VS Code, TextMate grammars, and Oniguruma regular expressions.
Then, I want to match Oniguruma
using the following regex
(i.e., see demo):
(?=and\s+(Oniguruma)\s+regular)
Based on the demo above, the regular expression seems to match (capture?) what I want (i.e., see below).
However, when trying this in the context of VS Code grammars, it fails.

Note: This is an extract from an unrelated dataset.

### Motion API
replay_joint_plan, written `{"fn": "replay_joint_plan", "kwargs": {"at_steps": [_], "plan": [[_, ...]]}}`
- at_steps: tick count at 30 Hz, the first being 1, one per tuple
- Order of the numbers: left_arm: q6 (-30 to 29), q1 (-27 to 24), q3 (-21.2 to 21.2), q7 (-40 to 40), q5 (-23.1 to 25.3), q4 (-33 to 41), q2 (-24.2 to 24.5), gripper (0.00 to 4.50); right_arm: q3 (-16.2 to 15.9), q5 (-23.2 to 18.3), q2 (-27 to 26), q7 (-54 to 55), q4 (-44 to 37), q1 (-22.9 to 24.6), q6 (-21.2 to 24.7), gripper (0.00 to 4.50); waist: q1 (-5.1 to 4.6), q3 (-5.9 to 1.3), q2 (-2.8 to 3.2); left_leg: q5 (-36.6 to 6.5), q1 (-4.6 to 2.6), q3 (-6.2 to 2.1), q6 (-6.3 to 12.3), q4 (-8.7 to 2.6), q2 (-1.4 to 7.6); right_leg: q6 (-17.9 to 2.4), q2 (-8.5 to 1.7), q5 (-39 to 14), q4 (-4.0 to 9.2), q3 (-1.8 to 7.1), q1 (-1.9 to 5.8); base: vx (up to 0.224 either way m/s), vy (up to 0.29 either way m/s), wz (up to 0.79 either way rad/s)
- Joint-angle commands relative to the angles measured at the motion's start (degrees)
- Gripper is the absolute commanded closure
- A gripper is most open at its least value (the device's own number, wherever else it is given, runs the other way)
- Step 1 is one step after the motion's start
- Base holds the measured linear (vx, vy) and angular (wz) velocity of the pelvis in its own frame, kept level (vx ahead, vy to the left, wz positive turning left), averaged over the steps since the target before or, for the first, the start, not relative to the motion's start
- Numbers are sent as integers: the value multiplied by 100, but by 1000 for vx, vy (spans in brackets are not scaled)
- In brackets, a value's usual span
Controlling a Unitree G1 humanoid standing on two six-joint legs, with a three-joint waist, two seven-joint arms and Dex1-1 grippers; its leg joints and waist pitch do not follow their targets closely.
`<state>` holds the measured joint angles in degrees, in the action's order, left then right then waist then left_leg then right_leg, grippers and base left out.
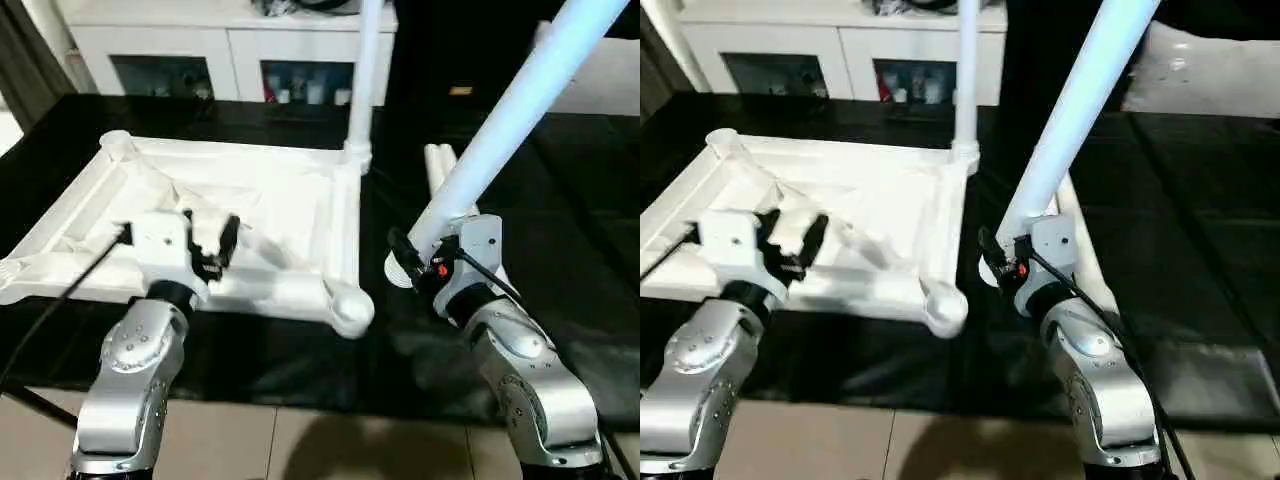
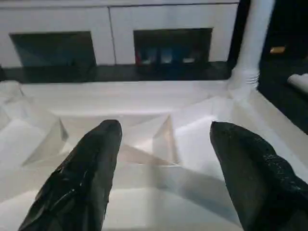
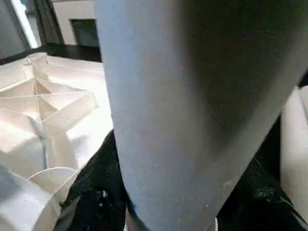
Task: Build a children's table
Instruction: Move to table
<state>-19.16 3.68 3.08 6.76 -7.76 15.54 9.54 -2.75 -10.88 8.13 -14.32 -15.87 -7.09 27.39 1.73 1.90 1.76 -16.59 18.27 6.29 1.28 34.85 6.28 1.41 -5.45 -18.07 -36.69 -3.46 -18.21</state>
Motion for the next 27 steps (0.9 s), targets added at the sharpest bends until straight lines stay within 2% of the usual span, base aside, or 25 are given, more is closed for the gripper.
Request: {"fn": "replay_joint_plan", "kwargs": {"at_steps": [1, 2, 3, 4, 5, 6, 7, 8, 9, 10, 11, 12, 13, 14, 15, 16, 17, 18, 19, 20, 21, 23, 25, 26, 27], "plan": [[43, -43, -68, -28, 17, 14, -68, 117, 35, -5, 82, -64, -19, -60, -33, 260, -181, -385, 2, 3095, -973, -874, 3075, -191, 948, 234, -182, -130, -281, 215, -870, 55, -92, -9], [50, -50, -75, -28, 20, 21, -73, 117, 28, -7, 94, -73, -16, -70, -32, 260, -181, -385, 2, 3095, -973, -874, 3075, -191, 948, 234, -182, -130, -281, 215, -870, 55, -92, -9], [60, -60, -87, -20, 21, 29, -78, 117, 24, -12, 102, -84, -15, -83, -35, 260, -42, -298, -215, 1850, -427, -294, 2139, 24, 261, 75, -286, 575, 276, 468, -359, -23, -111, -2], [85, -62, -101, -1, 25, 22, -82, 117, 25, -18, 109, -95, -10, -95, -40, 260, 257, -181, -377, -11, 457, -5, 1385, 638, -267, -246, -809, 735, 706, 1253, 567, 37, -81, 1], [85, -62, -101, -1, 25, 22, -82, 117, 25, -18, 109, -95, -10, -95, -40, 260, 308, -234, -380, 139, 714, -145, 585, 867, -50, -504, -884, 985, 558, 997, 791, 37, -81, 1], [148, -59, -151, 105, 10, -9, -46, 117, 32, -24, 119, -115, -3, -106, -61, 260, 365, -249, -352, 297, 711, -152, 252, 812, -75, -601, -718, 1362, 530, 917, 725, 107, -50, -5], [182, -49, -212, 233, 1, -32, 25, 117, 40, -27, 125, -122, -7, -102, -71, 260, 335, -154, -293, 717, 717, -154, 9, 580, 21, -826, -616, 1594, 599, 636, 659, 88, -49, -5], [188, -45, -228, 265, 5, -36, 48, 117, 42, -27, 126, -122, -8, -100, -73, 260, 367, -209, -66, 1306, 591, -173, 56, 75, 208, -1017, -402, 1283, 609, 344, 539, 165, -19, -8], [186, -43, -231, 270, 18, -38, 55, 117, 42, -22, 127, -121, -7, -98, -78, 260, 351, -219, 72, 1529, 506, -191, 174, -149, 330, -1002, -310, 1161, 582, 200, 494, 118, 12, -8], [193, -37, -227, 276, 28, -45, 52, 117, 47, -16, 130, -118, -3, -94, -90, 260, 159, -224, 155, 1836, 352, -507, 889, -313, 704, -619, 157, 1256, 78, 29, 294, 144, 45, -7], [197, -34, -225, 277, 27, -48, 48, 117, 49, -15, 131, -118, -1, -93, -94, 260, 146, -371, 352, 2374, -58, -742, 1366, -186, 921, -541, 158, 1046, -176, 44, -43, 108, 28, -8], [207, -21, -201, 286, 16, -65, 42, 117, 70, -7, 116, -91, -10, -69, -107, 260, 129, -489, 295, 5128, -337, -991, 1814, 83, 1095, -222, -121, 1137, -194, 304, -424, 108, 28, -8], [205, -16, -201, 292, 23, -75, 51, 117, 79, -6, 107, -81, -15, -60, -111, 260, 198, -455, 220, 6570, -218, -868, 1416, 139, 920, 79, -187, 1715, -57, 440, -453, 16, 62, -5], [199, -9, -204, 308, 51, -95, 69, 117, 90, -12, 96, -59, -24, -44, -119, 260, 198, -455, 220, 6570, -218, -868, 1416, 139, 920, 79, -187, 1715, -57, 440, -453, 0, 0, 0], [199, -9, -204, 308, 51, -95, 69, 117, 90, -12, 96, -59, -24, -44, -119, 260, 303, -378, -17, 4535, 234, -393, 766, 153, 373, -119, -296, 2417, 232, 528, -207, -64, 67, -1], [199, -9, -204, 308, 51, -95, 69, 117, 90, -12, 96, -59, -24, -44, -119, 260, 364, -391, -101, 2605, 449, -211, 423, -1, 263, -115, -342, 2867, 188, 531, 76, 0, 0, 0], [193, -6, -219, 341, 60, -104, 92, 117, 95, -16, 89, -45, -29, -38, -123, 260, 364, -391, -101, 2605, 449, -211, 423, -1, 263, -115, -342, 2867, 188, 531, 76, -70, -16, -3], [187, 2, -260, 412, 72, -130, 155, 117, 107, -24, 73, -15, -39, -25, -133, 260, 407, -325, 1, 749, 390, -205, -59, -203, 388, -212, -317, 2347, 271, 479, 47, 0, 0, 0], [229, 12, -293, 500, 68, -160, 218, 117, 118, -23, 62, 4, -39, -23, -138, 260, 390, -293, 32, 276, 344, -219, -205, -274, 431, -328, -283, 1866, 307, 450, 26, -96, -30, 2], [198, 24, -315, 651, -6, -178, 291, 117, 132, -20, 53, 20, -33, -34, -147, 260, 344, -237, 72, -602, 282, -234, -414, -398, 496, -570, -227, 852, 364, 429, -20, -105, -22, 4], [158, 37, -343, 852, -116, -202, 391, 117, 153, -10, 40, 35, -25, -49, -159, 260, 320, -193, 71, -1240, 237, -211, -555, -485, 511, -739, -223, -85, 441, 453, -50, -105, -22, 4], [50, 113, -414, 1184, -166, -293, 639, 117, 195, 28, 54, 47, 32, -99, -211, 260, 308, -152, 67, -1681, 205, -185, -662, -535, 524, -812, -243, -891, 514, 480, -92, -49, -8, 2], [47, 148, -442, 1340, -155, -341, 747, 117, 206, 28, 69, 28, 54, -109, -282, 260, 299, -90, 44, -2338, 131, -167, -873, -579, 511, -673, -304, -2329, 660, 516, -169, -104, -5, -1], [54, 168, -463, 1427, -153, -367, 803, 117, 210, 19, 85, 6, 64, -115, -294, 260, 306, -101, 33, -2294, 135, -157, -900, -592, 531, -623, -312, -2366, 677, 519, -178, -100, -2, -3], [85, 283, -604, 2000, -192, -500, 1134, 88, 284, -72, 147, -99, 152, -172, -314, 260, 317, -106, 39, -2237, 142, -161, -895, -605, 537, -602, -314, -2300, 676, 521, -176, -62, 2, -5]]}}
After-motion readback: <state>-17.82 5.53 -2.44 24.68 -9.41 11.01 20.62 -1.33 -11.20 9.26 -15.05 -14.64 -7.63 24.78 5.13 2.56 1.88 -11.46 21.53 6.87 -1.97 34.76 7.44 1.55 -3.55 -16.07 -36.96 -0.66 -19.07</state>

More specifically, the ./syntaxes/some.test.injection.json
file contains:
{
"scopeName": "some.test.injection",
"injectionSelector": "L:text.html.markdown",
"patterns": [
{ "include": "#test" }
],
"repository": {
"test": {
"match": "(?=and\\s+(Oniguruma)\\s+regular)",
"captures": {
"1": { "name" : "some.test" }
}
}
}
}
Then, in package.json
I have:
{
// ...
"contributes": {
"grammars": [
{
"scopeName": "some.test.injection",
"path": "./syntaxes/some.test.injection.json",
"injectTo": ["text.html.markdown"]
}
]
},
// ...
}
Finally, the token color rule in settings.json
looks like this:
{
"editor.tokenColorCustomizations": {
"textMateRules": [
{ "scope": "some.test", "settings": { "foreground": "#dfd43b" } },
]
}
}
As you can see below, the token is not parsed:
However, the token gets parsed when I use the following regex
(i.e., see demo) instead:
(?<=and\s)(Oniguruma)(?=\s+regular)
As seen during the inspection of the editor token and scopes:
From the VS Code documentation (i.e., see below) I understand that I need to use Oniguruma
regular expressions:
TextMate grammars rely on Oniguruma regular expressions and are typically written as a plist or JSON. You can find a good introduction to TextMate grammars here, and you can take a look at existing TextMate grammars to learn more about how they work.
My question is twofold:
- Why does the first expression fail? Is it not a valid
Oniguruma
regular expression? - How can I test whether a regular expression is a valid
Oniguruma
regular expression?
VSCode uses TextMate as the tokenization engine, and TextMate uses the oniguruma engine for Regex.
Ruby 1.9+ uses the oniguruma engine. And Rubular uses ruby 2.5.9
I've been using Rubular to validate my VSCode TM grammars for a while and has never it failed once.